(PROVIDED MATERIAL)
• • • • • • •
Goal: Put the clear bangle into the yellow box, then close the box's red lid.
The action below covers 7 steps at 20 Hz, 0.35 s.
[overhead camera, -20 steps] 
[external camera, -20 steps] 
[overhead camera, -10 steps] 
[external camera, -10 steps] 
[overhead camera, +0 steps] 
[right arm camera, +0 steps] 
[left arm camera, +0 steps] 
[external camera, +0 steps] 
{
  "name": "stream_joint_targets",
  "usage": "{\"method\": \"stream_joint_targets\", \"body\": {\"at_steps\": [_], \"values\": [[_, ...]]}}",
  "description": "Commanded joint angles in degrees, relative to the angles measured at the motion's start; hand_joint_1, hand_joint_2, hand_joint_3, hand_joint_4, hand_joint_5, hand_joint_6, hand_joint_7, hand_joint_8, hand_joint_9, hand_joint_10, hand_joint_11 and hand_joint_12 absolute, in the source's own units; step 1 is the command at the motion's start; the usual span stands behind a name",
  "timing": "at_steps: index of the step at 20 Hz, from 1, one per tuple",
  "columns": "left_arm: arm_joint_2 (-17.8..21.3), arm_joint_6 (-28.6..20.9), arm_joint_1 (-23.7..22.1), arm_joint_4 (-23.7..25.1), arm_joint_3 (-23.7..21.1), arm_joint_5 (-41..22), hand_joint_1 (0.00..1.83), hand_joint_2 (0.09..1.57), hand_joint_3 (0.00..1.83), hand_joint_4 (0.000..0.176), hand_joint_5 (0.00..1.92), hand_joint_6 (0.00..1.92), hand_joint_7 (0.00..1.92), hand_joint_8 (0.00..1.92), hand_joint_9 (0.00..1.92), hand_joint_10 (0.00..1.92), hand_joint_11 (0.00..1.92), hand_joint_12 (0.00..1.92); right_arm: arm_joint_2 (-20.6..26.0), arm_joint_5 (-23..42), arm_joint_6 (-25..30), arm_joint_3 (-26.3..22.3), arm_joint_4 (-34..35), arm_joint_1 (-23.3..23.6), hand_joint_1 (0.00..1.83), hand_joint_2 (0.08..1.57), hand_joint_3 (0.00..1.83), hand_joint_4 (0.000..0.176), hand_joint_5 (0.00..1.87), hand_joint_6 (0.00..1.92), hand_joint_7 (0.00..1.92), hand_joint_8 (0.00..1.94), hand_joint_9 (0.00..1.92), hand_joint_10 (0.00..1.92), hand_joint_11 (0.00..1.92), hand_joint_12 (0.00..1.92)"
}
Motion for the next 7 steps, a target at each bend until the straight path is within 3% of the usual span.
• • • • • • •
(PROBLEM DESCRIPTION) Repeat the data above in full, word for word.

(ANSWER SPACE)
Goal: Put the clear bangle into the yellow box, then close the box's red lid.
The action below covers 7 steps at 20 Hz, 0.35 s.
[overhead camera, -20 steps] 
[external camera, -20 steps] 
[overhead camera, -10 steps] 
[external camera, -10 steps] 
[overhead camera, +0 steps] 
[right arm camera, +0 steps] 
[left arm camera, +0 steps] 
[external camera, +0 steps] 
{
  "name": "stream_joint_targets",
  "usage": "{\"method\": \"stream_joint_targets\", \"body\": {\"at_steps\": [_], \"values\": [[_, ...]]}}",
  "description": "Commanded joint angles in degrees, relative to the angles measured at the motion's start; hand_joint_1, hand_joint_2, hand_joint_3, hand_joint_4, hand_joint_5, hand_joint_6, hand_joint_7, hand_joint_8, hand_joint_9, hand_joint_10, hand_joint_11 and hand_joint_12 absolute, in the source's own units; step 1 is the command at the motion's start; the usual span stands behind a name",
  "timing": "at_steps: index of the step at 20 Hz, from 1, one per tuple",
  "columns": "left_arm: arm_joint_2 (-17.8..21.3), arm_joint_6 (-28.6..20.9), arm_joint_1 (-23.7..22.1), arm_joint_4 (-23.7..25.1), arm_joint_3 (-23.7..21.1), arm_joint_5 (-41..22), hand_joint_1 (0.00..1.83), hand_joint_2 (0.09..1.57), hand_joint_3 (0.00..1.83), hand_joint_4 (0.000..0.176), hand_joint_5 (0.00..1.92), hand_joint_6 (0.00..1.92), hand_joint_7 (0.00..1.92), hand_joint_8 (0.00..1.92), hand_joint_9 (0.00..1.92), hand_joint_10 (0.00..1.92), hand_joint_11 (0.00..1.92), hand_joint_12 (0.00..1.92); right_arm: arm_joint_2 (-20.6..26.0), arm_joint_5 (-23..42), arm_joint_6 (-25..30), arm_joint_3 (-26.3..22.3), arm_joint_4 (-34..35), arm_joint_1 (-23.3..23.6), hand_joint_1 (0.00..1.83), hand_joint_2 (0.08..1.57), hand_joint_3 (0.00..1.83), hand_joint_4 (0.000..0.176), hand_joint_5 (0.00..1.87), hand_joint_6 (0.00..1.92), hand_joint_7 (0.00..1.92), hand_joint_8 (0.00..1.94), hand_joint_9 (0.00..1.92), hand_joint_10 (0.00..1.92), hand_joint_11 (0.00..1.92), hand_joint_12 (0.00..1.92)"
}
Motion for the next 7 steps, a target at each bend until the straight path is within 3% of the usual span.

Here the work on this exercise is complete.